Records from a data collection:
- Opening Delimiter -

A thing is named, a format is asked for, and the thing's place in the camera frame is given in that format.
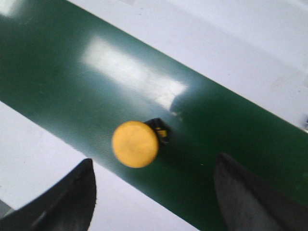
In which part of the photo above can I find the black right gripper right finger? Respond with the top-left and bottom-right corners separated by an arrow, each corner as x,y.
213,153 -> 308,231

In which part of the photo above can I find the green conveyor belt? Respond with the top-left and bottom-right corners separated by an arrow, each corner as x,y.
0,0 -> 308,231

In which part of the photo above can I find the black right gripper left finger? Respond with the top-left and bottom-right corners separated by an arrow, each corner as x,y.
0,158 -> 97,231

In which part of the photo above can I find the yellow push button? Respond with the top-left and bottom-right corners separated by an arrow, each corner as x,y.
112,118 -> 170,168

- Closing Delimiter -

PROBLEM TO WORK ON:
Repeat the records above exactly, without any pictures.

EXERCISE RESULT:
A thing is named, a format is asked for, and the thing's place in the camera frame is given in that format.
In which part of the photo above can I find the black right gripper right finger? Respond with the top-left and bottom-right corners separated by an arrow, each corner as x,y.
213,153 -> 308,231

In which part of the photo above can I find the green conveyor belt? Respond with the top-left and bottom-right corners separated by an arrow, each corner as x,y.
0,0 -> 308,231

In which part of the photo above can I find the black right gripper left finger? Respond with the top-left and bottom-right corners separated by an arrow, each corner as x,y.
0,158 -> 97,231

In which part of the photo above can I find the yellow push button? Respond with the top-left and bottom-right corners separated by an arrow, each corner as x,y.
112,118 -> 170,168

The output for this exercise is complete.